Currently termgenerator uses QTextBoundaryFinder bf(QTextBoundaryFinder::Word, text);

cfeck requested changes to this revision.Mar 22 2018, 10:31 PM
cfeck added inline comments.
src/engine/characterrangescjk.cpp
39

You need to use uint to store the full character. QChar is *not* a character, it is just one UTF-16 codeword.

Additionally, use the QChar::name(uint) static methods to operate on uint characters.

This revision now requires changes to proceed.Mar 22 2018, 10:31 PM
cfeck added inline comments.Mar 22 2018, 10:37 PM
src/engine/characterrangescjk.cpp
42

To add a uint to a QStringList, convert the uint character to a QString. Either manually compose the surrogates (faster, but uglier code), or use QString::fromUcs4() (slower, but nicer to read).

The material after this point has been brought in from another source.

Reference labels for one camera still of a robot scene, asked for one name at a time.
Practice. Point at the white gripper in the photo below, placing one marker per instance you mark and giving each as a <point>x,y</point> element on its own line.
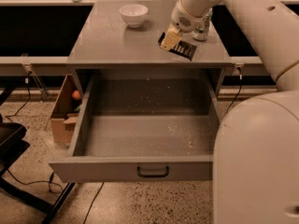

michaelh updated this revision to Diff 30337.Mar 23 2018, 5:16 PM
  • Correct surrogate pair handling
cfeck accepted this revision.Mar 23 2018, 8:46 PM

The Unicode handling looks correct.

This revision is now accepted and ready to land.Mar 23 2018, 8:46 PM
cfeck resigned from this revision.Mar 23 2018, 8:46 PM
This revision now requires review to proceed.Mar 23 2018, 8:46 PM
cfeck added inline comments.Mar 23 2018, 8:54 PM
autotests/unit/engine/termgeneratortestutf.cpp
335

Looking at http://www.unicode.org/roadmaps/sip/ I would suggest to use U+2A6FF instead (U+2CEB0 is used in newer Unicode versions).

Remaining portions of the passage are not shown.